The more preparation you can do before you travel the better. Put in the hard work during the build up to your adventure and you will reap the rewards on summit day.
We’ve teamed up with the Altitude Centre (more about them here) to create specific training programmes to help you get ready for Mont Blanc. They’ve built a 12 week, 8 week, and 6 week training plan that can be purchased on Training Peaks here.
Having guided thousands of clients to the summit of Mont Blanc we know what it takes to get there. We also know that the majority of people who fail to summit are not those affected by the weather, but are those affected by their fitness levels. Trust us when we say don’t leave it to chance!
The Altitude Centre is a world leading provider of altitude training, with over 20 years experience in preparing athletes for high altitude challenges and endurance events. They’ve put mountaineers on top of Everest and every other 8000m peak, as well as working with World & Olympic champions. They know what they’re doing!
Ascent and Descent training
Aim to get some mileage in your legs by doing ascents and descents in the outdoors. If you can’t get outdoors, improvising in your home or office building will work too (albeit a little more mundane, stair laps do work!). If you can get outdoors, aim for long walks in the countryside and try to get as much elevation gain as you can each time. If you can get to 1000m +/- of elevation gain per hike you’re well on your way. One walk like this every week (or two) will help build up the stamina needed for the big summit days. It’s worth bringing a fairly heavy backpack with you, to simulate what you would be carrying on your trip with us. Aim for around 10-15 kg but be careful to wear your backpack correctly so as not to cause any damage to your back over time (there are lots of videos online that you can check out to help you figure out how to correctly fit and wear a backpack).

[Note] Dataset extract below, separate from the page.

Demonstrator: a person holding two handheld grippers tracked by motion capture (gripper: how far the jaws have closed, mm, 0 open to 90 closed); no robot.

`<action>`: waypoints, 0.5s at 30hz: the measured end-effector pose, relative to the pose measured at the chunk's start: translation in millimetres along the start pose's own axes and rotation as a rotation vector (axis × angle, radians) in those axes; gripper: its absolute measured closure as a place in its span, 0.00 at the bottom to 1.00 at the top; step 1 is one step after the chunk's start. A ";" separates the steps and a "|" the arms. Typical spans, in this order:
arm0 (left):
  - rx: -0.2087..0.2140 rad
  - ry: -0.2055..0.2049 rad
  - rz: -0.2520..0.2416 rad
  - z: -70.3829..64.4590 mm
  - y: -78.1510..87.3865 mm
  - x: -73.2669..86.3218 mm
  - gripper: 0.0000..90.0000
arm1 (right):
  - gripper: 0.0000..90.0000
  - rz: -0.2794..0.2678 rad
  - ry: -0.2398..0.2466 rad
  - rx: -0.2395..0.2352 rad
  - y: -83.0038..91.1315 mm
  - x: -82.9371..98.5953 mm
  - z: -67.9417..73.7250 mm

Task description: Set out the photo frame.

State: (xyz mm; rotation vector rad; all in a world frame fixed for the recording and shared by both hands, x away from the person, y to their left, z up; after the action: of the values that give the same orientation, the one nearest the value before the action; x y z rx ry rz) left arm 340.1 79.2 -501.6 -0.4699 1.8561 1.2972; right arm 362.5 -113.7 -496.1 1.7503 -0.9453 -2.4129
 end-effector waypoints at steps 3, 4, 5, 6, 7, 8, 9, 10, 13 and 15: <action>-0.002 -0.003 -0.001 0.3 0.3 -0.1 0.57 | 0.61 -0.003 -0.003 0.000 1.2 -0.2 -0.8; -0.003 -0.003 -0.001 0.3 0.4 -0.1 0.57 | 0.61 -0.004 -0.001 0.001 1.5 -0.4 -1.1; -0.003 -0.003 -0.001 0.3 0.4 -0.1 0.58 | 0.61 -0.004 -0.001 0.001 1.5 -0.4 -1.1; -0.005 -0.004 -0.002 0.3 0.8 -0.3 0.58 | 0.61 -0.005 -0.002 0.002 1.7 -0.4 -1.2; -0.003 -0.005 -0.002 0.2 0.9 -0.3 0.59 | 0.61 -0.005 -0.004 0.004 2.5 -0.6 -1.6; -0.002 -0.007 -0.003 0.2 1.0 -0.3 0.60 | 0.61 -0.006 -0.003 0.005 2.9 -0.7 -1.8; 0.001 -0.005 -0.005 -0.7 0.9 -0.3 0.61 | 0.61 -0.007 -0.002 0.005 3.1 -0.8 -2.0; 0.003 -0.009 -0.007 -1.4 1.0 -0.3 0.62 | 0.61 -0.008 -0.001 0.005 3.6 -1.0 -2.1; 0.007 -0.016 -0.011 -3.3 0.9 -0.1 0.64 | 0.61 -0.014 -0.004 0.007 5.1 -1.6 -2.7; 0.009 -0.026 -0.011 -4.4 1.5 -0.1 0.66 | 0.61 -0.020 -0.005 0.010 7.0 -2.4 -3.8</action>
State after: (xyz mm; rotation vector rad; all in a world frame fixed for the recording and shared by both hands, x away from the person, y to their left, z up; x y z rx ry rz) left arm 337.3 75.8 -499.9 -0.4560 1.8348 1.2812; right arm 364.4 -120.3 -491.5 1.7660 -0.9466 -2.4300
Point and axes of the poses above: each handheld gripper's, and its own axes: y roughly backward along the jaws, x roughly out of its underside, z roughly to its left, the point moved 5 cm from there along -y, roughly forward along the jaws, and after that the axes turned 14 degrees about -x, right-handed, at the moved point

Benchmarking for a trip like Mont Blanc: Can you climb 5000m in 5 days? Can you climb 3000m in 2 days? Can ascend and descend 1500m in 5hrs up and 3hrs down? Can you do all that while wearing a 5-10kg back pack? If you can you’re in a good spot.
This is all about increasing your lung capacity and strengthening your overall shape and heart condition. Regular 5km and 10km runs are great, aim for 50-60mins for a 10km and 25 – 30mins for a 5km over flat terrain. Try to fit in some hills too! Regular runs will strengthen your overall cardio which will in turn help massively when you come to pushing yourself on one of our trips.
The key here is to develop your core and lower leg strength to be able to maintain consistent balance and output on a climb, ski or a multi day trek. Squats and lunges are great for lower body strength building and crunches, planks and other balance exercises are great for your core. Upper body strength is less important, but shouldn’t be ignored. You don’t need to become Superman but a good level of overall strength will definitely help when summit day comes around and you need to push that little bit extra.
Stretching and Flexibility
All of the above is nothing without regular stretching. Stretching every day for 30 mins if you have time, or even 15 mins, helps massively in injury prevention and keep your from getting stiff and achy. Yoga classes are highly recommended if you have the time, otherwise any standard stretch routine at home will also do. Stretch, stretch, stretch!
This is general advice and by no means absolutely perfect, but following the 4 key areas above over a sustained period of time will definitely help with your preparation.